* **Action item**
An exact copy of the listing is what the response must contain.

* **Data block**
- Opening Delimiter -

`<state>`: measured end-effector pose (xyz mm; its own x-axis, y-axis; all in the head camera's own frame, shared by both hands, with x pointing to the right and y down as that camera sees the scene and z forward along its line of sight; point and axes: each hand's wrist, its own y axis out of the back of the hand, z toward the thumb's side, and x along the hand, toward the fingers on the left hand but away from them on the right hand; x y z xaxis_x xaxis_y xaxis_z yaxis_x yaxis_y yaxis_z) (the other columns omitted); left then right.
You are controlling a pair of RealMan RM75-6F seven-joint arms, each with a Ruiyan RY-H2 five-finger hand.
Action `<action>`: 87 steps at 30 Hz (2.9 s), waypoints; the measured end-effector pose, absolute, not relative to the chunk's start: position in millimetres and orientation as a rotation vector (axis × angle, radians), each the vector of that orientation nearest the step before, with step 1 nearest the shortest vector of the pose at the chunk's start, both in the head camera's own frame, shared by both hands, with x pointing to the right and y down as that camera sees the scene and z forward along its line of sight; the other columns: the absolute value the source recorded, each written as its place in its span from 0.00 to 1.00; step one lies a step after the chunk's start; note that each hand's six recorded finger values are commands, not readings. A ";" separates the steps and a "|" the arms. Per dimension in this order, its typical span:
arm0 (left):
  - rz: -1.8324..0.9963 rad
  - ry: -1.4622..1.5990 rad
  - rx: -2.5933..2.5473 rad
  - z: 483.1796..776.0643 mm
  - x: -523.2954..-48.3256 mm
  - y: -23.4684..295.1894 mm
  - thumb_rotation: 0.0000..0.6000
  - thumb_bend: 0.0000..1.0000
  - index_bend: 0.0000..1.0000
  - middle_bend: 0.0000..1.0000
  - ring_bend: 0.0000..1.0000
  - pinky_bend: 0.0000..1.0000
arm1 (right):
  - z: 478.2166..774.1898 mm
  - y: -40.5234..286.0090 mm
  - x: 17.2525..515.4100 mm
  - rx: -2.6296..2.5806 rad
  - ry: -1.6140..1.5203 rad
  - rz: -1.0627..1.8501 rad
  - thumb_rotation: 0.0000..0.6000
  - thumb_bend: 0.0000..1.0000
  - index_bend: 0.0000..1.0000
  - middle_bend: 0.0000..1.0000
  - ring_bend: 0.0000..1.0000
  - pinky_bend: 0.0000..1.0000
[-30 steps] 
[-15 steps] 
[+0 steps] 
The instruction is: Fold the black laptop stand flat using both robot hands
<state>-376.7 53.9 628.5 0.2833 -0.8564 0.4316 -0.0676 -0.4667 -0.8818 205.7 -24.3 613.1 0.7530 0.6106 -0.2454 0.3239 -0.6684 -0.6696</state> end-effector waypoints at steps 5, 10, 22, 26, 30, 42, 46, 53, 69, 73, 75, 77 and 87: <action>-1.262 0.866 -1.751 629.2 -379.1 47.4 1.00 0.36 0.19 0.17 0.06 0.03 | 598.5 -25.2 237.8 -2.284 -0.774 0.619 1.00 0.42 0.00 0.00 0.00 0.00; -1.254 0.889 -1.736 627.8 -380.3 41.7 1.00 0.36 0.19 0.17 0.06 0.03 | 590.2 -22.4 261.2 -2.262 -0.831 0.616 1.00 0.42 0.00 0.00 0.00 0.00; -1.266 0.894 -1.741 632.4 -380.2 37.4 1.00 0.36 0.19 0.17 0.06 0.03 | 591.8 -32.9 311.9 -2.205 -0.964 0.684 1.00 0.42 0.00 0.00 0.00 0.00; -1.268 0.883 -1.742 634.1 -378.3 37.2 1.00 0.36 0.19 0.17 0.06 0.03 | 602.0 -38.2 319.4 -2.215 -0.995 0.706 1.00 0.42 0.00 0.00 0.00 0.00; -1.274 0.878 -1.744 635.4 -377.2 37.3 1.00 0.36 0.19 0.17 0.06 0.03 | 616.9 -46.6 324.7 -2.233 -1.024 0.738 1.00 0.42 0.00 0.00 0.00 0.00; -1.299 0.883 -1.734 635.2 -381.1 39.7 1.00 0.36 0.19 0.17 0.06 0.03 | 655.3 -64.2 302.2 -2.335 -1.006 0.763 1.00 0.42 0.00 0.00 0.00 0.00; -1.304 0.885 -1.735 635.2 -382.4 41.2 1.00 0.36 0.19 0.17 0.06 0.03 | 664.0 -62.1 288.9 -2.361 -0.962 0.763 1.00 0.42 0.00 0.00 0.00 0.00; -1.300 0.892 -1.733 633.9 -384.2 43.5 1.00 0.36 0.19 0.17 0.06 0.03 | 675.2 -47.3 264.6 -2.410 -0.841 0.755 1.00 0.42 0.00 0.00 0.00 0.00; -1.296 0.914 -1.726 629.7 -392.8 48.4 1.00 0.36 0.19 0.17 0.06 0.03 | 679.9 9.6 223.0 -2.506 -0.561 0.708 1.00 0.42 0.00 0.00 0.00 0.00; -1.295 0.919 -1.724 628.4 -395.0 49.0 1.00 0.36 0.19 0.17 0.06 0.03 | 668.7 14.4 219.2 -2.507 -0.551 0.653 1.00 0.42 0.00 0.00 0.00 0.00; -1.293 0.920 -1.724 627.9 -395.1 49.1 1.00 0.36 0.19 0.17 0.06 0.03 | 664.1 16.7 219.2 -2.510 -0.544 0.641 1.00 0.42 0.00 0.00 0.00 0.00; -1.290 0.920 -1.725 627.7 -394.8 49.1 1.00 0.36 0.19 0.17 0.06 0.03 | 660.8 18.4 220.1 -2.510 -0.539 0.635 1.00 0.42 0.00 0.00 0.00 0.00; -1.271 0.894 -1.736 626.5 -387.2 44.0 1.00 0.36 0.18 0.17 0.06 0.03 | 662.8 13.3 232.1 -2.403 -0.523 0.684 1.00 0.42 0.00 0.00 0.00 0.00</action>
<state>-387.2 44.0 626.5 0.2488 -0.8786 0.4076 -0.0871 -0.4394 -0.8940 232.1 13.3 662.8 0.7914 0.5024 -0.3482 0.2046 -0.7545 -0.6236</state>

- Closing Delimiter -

* **Solved problem**
`<state>`: measured end-effector pose (xyz mm; its own x-axis, y-axis; all in the head camera's own frame, shared by both hands, with x pointing to the right and y down as that camera sees the scene and z forward along its line of sight; point and axes: each hand's wrist, its own y axis out of the back of the hand, z toward the thumb's side, and x along the hand, toward the fingers on the left hand but away from them on the right hand; x y z xaxis_x xaxis_y xaxis_z yaxis_x yaxis_y yaxis_z) (the other columns omitted); left then right.
You are controlling a pair of RealMan RM75-6F seven-joint arms, each with a Ruiyan RY-H2 five-finger hand.
Action `<action>`: 87 steps at 30 Hz (2.9 s), waypoints; the measured end-effector pose, absolute, not relative to the chunk's start: position in millimetres and orientation as a rotation vector (axis × angle, radians), each the vector of that orientation nearest the step before, with step 1 nearest the shortest vector of the pose at the chunk's start, both in the head camera's own frame, shared by both hands, with x pointing to the right and y down as that camera sees the scene and z forward along its line of sight; the other columns: the absolute value the source recorded, each written as its place in its span from 0.00 to 1.00; step one lies a step after the chunk's start; note that each hand's six recorded finger values are commands, not readings. A ";" separates the steps and a "|" the arms. Per dimension in this order, its typical span:
arm0 (left):
  - rz: -1.8324..0.9963 rad
  - ry: -1.4622..1.5990 rad
  - rx: -2.5933..2.5473 rad
  - z: 483.1796..776.0643 mm
  - x: -523.2954..-48.3256 mm
  - y: -23.4684..295.1894 mm
  - thumb_rotation: 0.0000..0.6000
  - thumb_bend: 0.0000..1.0000
  - index_bend: 0.0000..1.0000
  - middle_bend: 0.0000..1.0000
  - ring_bend: 0.0000..1.0000
  - pinky_bend: 0.0000..1.0000
arm1 (right):
  - z: 478.2166..774.1898 mm
  - y: -40.5234..286.0090 mm
  - x: 17.2525..515.4100 mm
  - rx: -2.6296..2.5806 rad
  - ry: -1.6140..1.5203 rad
  - rz: -1.0627..1.8501 rad
  - thumb_rotation: 0.0000..0.6000
  - thumb_bend: 0.0000..1.0000
  - index_bend: 0.0000..1.0000
  - middle_bend: 0.0000..1.0000
  - ring_bend: 0.0000..1.0000
  - pinky_bend: 0.0000..1.0000
[-30 steps] 
[-15 steps] 
[+0 steps] 
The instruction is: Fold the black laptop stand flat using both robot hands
<state>-376.7 53.9 628.5 0.2833 -0.8564 0.4316 -0.0676 -0.4667 -0.8818 205.7 -24.3 613.1 0.7530 0.6106 -0.2454 0.3239 -0.6684 -0.6696</state> end-effector waypoints at steps 5, 10, 22, 26, 30, 42, 46, 53, 69, 73, 75, 77 and 87: <action>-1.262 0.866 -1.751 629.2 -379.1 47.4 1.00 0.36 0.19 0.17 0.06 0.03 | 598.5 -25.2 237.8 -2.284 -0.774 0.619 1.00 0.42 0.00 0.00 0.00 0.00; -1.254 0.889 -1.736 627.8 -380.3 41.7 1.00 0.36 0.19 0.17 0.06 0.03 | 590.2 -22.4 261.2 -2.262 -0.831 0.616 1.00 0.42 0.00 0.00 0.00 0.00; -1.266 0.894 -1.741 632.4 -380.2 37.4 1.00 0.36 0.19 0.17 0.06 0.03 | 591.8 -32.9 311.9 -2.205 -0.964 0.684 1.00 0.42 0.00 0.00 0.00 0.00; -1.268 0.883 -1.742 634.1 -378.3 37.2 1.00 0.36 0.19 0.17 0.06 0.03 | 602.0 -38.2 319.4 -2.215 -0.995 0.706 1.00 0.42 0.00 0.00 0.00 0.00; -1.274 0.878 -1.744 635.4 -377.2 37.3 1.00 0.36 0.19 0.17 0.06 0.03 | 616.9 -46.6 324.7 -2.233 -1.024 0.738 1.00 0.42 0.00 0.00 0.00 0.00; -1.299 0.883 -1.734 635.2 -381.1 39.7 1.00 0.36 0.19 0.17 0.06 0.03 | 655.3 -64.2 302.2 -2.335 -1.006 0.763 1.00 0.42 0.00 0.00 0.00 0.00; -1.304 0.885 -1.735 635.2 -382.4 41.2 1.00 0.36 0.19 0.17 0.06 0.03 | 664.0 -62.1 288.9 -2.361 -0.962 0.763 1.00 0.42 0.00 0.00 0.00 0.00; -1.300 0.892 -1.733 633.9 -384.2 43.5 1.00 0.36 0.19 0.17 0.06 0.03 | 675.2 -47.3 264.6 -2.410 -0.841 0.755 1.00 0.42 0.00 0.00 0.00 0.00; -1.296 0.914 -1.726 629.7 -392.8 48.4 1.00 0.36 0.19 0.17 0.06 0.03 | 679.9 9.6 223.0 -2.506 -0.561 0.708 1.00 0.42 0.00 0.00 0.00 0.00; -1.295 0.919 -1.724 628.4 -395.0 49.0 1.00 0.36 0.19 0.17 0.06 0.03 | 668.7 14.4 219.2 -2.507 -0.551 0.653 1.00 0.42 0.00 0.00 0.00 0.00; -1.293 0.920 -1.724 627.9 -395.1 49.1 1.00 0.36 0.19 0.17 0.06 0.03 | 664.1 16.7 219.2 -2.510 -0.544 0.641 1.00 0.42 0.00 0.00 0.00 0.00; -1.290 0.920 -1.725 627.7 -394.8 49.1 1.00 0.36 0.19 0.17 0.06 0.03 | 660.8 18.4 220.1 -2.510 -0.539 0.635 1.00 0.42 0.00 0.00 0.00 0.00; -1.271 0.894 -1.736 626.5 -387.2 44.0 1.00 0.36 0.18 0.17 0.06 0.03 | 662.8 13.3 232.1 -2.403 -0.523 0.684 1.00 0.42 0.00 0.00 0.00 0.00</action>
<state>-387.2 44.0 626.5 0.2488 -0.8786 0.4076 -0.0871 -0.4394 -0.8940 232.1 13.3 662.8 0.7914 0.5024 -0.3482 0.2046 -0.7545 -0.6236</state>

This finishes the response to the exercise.